The warm weather is just around the
corner. And that gets me to thinking about outdoor projects, and the materials
used to build them, including dimension lumber ("two-by" stock).
Dimension lumber is a perfectly good material for outdoor and shop furniture
projects. But there are a couple things to consider when buying and working
with dimension lumber. Most dimension lumber is used for house framing --
joists, rafters, and studs. But when you choose dimension lumber for a
furniture project, it pays to sort through the boards more closely than a
building contractor might.
When sorting, I'm looking for the same things I look for in hardwood. Clear
boards with few knots and minimal warpage. I'll pick out the best boards I can
find (be sure to re-stack neatly) and then, as for other furniture projects,
buy a couple more boards than called for in the plans (to allow for waste when
cutting around knots and cracks).
After getting the wood back to the shop, there's the matter of moisture
content. Here in Iowa, dimension lumber is dried to a moisture content of about
20%. This is a higher moisture that I want when building furniture projects. I
prefer something around 12% or a little less. So I like to take the time to let
the wood dry out a bit more before making any cuts.

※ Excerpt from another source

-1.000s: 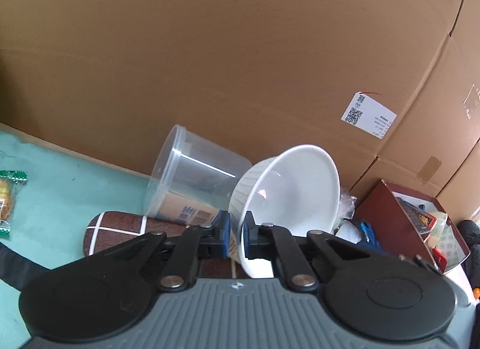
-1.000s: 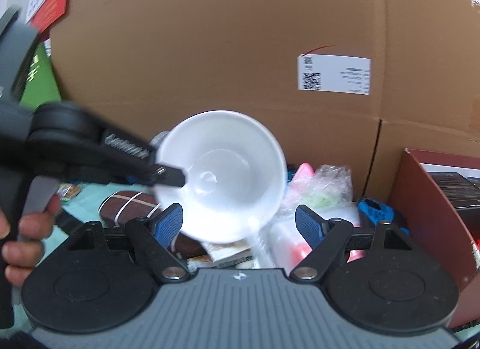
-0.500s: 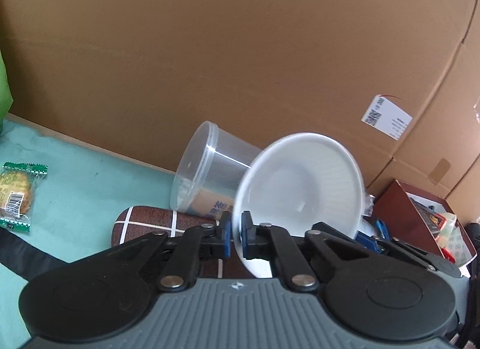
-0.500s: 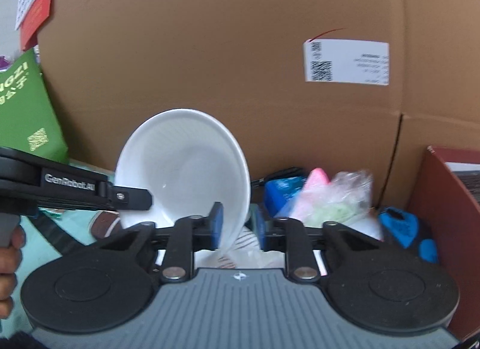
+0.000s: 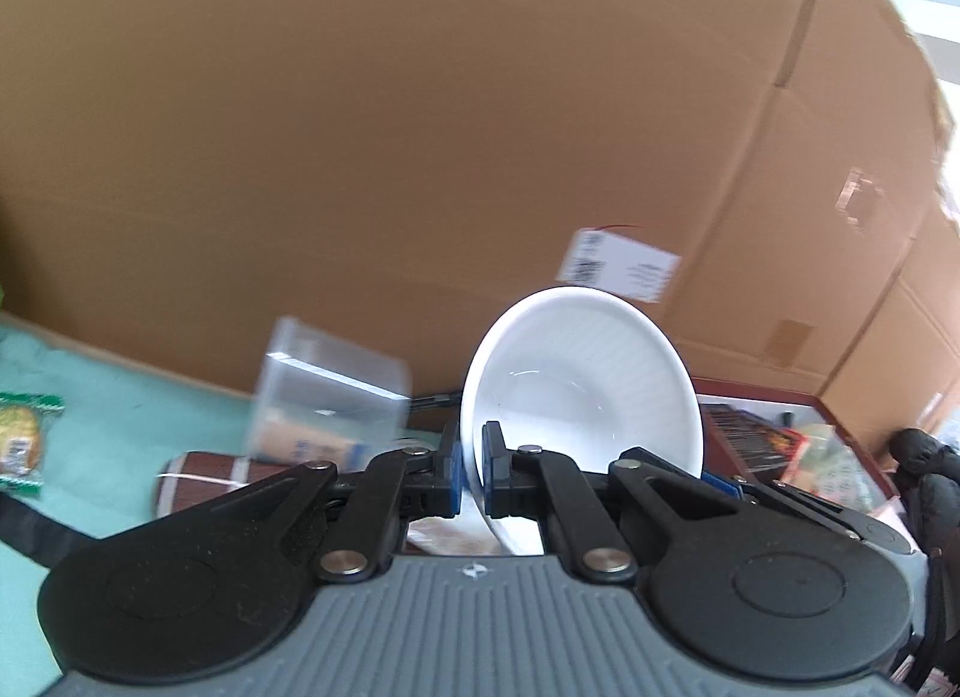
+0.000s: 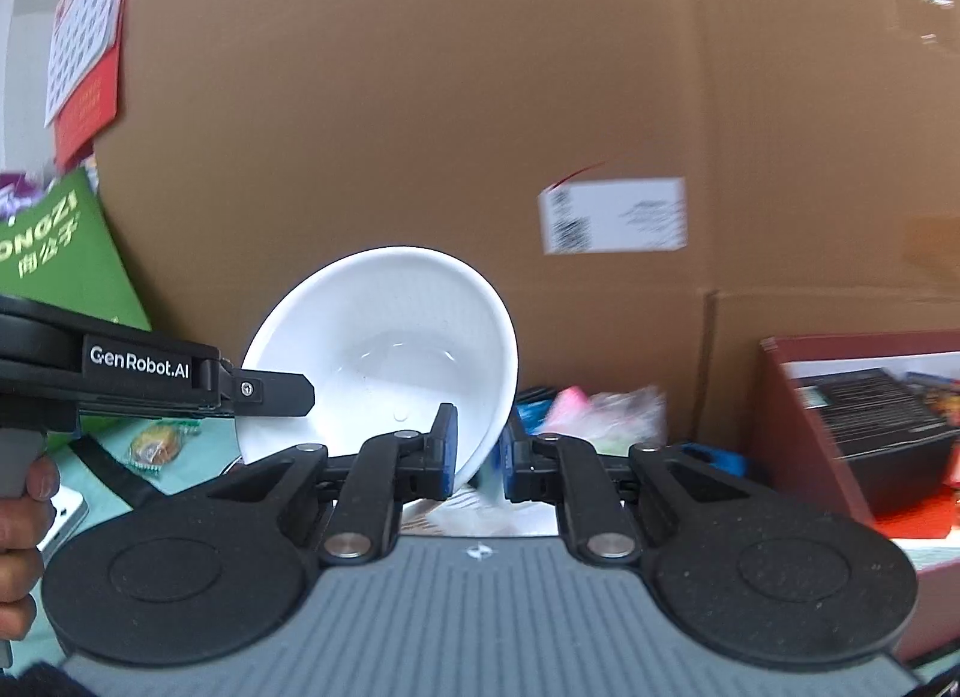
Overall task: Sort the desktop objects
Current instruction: 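Carry the bowl into the dark-red box and open the right gripper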
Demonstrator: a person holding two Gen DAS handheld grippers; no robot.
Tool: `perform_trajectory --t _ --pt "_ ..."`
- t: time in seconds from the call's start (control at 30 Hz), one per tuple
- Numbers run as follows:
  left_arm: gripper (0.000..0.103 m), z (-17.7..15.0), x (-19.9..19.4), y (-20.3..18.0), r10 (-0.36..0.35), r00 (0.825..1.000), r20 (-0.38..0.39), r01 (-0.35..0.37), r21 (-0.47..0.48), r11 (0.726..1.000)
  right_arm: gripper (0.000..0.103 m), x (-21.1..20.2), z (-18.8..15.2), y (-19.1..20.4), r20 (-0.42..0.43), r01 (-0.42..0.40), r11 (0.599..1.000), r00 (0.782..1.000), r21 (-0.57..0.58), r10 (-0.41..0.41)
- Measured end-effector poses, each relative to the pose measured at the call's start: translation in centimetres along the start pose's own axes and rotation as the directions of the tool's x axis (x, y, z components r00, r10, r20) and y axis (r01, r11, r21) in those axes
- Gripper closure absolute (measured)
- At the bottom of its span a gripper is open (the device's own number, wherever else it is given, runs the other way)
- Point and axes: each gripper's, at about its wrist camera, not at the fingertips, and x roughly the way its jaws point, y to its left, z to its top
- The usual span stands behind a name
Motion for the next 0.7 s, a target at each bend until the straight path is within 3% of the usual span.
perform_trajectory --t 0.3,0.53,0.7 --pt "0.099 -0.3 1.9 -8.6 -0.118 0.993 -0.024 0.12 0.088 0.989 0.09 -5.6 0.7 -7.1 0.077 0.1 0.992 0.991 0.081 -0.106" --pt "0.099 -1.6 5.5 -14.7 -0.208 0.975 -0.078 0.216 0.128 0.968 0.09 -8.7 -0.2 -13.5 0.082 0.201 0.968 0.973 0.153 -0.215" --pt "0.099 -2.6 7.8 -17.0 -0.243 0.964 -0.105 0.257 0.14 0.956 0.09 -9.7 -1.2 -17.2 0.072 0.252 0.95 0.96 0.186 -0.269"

To dry the wood, just stack it in your shop for a week or two on a flat surface
with sticks between the boards to let the air circulate around them. If you
have a moisture meter, check the moisture content once in a while. If you don't
have a moisture meter, I suggest you give the wood an extra week to be safe.
As the wood dries, it may also change shape (warp, cup). Or develop checks
(cracks) on the surfaces or ends. So I look at the boards carefully as I begin
to lay out all the parts. When laying out the boards, I'm just marking the
rough sizes of the pieces in the cutting diagram or from the materials list
that came with the plans. Note: Give yourself about an extra 1/2" in width
and 1" in length. The main thing is to avoid any loose knots or cracks.
After laying out all the parts, I begin cutting the boards to rough size.
First, cross cut them to make the long boards more manageable. Then the pieces
can be ripped to rough dimensions. The important thing is to square up one edge
first. At this point, the wood may not have perfectly square, flat surfaces, so
the first edge may have to be jointed.
Shop Note: Also, if a board is cupped, place the cupped face down on the table
saw to keep it from rocking during the cut. Finally, because the dimension
lumber usually has milled (rounded over) edges, I make all the rip cuts with
the square edge against the fence. This way, when the piece is ripped to
finished width, the last cut leaves both edges of the workpiece square.